Once everything is clean, you can put the substrate back into the enclosure.

I recommend using a fresh batch of substrate for each deep clean. This will help to keep the enclosure clean and free of any harmful bacteria.

Finally, you can put your tortoise back into the enclosure and enjoy a clean and healthy environment for your pet!

What should I use to clean an indoor tortoise enclosure?

There are a few things you will need in order to clean your indoor tortoise enclosure properly.

First, you will need a shop vac or a dustpan and brush. You will also need fresh, clean substrate, and a bucket of mild soapy water or reptile-safe cleaner.

To clean the enclosure, simply remove the soiled substrate and dispose of it. Vacuum out all the old substrate and dust. Wash down all areas of the enclosure, scrubbing hard to get at areas or stain. Rinse and let dry.

Then, add fresh, clean substrate to the enclosure. Be sure to wash your hands after handling anything in your tortoise enclosure.
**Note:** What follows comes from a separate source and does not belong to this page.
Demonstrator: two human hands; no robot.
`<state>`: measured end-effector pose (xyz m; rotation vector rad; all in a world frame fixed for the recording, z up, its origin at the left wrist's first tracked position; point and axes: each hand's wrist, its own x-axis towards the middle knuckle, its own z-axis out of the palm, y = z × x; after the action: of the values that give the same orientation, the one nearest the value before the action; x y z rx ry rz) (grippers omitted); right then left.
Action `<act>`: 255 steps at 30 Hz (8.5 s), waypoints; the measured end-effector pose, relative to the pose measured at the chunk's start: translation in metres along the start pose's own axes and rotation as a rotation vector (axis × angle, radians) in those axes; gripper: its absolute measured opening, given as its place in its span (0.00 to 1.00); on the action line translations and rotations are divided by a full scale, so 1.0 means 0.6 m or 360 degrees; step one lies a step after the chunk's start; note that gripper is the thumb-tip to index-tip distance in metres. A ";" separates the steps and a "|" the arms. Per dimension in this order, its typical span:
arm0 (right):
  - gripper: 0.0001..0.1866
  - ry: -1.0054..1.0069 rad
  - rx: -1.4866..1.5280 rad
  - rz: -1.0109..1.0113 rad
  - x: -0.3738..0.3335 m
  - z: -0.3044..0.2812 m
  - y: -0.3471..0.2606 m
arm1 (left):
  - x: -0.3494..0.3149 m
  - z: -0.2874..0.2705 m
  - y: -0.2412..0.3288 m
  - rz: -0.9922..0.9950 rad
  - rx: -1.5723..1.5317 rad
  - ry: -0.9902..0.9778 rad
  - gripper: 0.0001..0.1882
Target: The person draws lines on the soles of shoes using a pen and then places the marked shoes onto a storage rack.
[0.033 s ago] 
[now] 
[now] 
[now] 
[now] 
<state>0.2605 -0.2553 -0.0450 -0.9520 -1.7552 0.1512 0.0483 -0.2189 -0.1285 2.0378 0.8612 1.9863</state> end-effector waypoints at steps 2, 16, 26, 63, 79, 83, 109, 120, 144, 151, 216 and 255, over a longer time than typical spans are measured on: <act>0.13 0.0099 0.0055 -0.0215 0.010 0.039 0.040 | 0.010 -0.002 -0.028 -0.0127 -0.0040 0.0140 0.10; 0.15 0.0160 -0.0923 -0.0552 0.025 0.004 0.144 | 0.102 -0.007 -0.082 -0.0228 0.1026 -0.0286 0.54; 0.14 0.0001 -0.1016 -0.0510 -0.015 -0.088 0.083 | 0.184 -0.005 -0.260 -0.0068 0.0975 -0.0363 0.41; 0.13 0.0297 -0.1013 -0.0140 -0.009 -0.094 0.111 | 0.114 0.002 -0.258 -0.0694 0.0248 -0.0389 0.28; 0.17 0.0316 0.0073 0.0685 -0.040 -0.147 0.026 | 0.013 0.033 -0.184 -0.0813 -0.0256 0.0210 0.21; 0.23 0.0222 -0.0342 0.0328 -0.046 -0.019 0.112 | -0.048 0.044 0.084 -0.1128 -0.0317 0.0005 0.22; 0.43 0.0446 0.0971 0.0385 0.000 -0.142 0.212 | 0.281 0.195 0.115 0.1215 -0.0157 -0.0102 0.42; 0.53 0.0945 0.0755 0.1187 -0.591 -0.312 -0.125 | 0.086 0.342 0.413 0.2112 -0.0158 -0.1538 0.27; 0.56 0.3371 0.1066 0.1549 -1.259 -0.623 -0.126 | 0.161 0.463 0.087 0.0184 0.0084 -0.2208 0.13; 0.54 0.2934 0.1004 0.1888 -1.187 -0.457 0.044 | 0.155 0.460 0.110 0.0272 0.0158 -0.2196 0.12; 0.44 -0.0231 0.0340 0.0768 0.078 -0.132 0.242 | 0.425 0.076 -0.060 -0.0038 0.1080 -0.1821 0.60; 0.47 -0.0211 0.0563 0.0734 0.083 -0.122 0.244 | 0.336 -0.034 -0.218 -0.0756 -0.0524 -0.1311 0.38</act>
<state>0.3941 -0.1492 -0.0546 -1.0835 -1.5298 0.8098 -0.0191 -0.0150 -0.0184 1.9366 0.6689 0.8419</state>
If you want to use a commercial cleaner, be sure to find one that is safe for reptiles. You can ask your veterinarian for recommendations.

Wrap Up

Cleaning an indoor tortoise enclosure is important for the health and happiness of your pet. By following the schedule and tips outlined in this article, you can be sure that your tortoise has a clean and safe environment to live in.

If you think your pet is ill, call a vet immediately. All health-related questions should be referred to your veterinarian. They can examine your pet, understand its health history, and make well informed recommendations for your pet.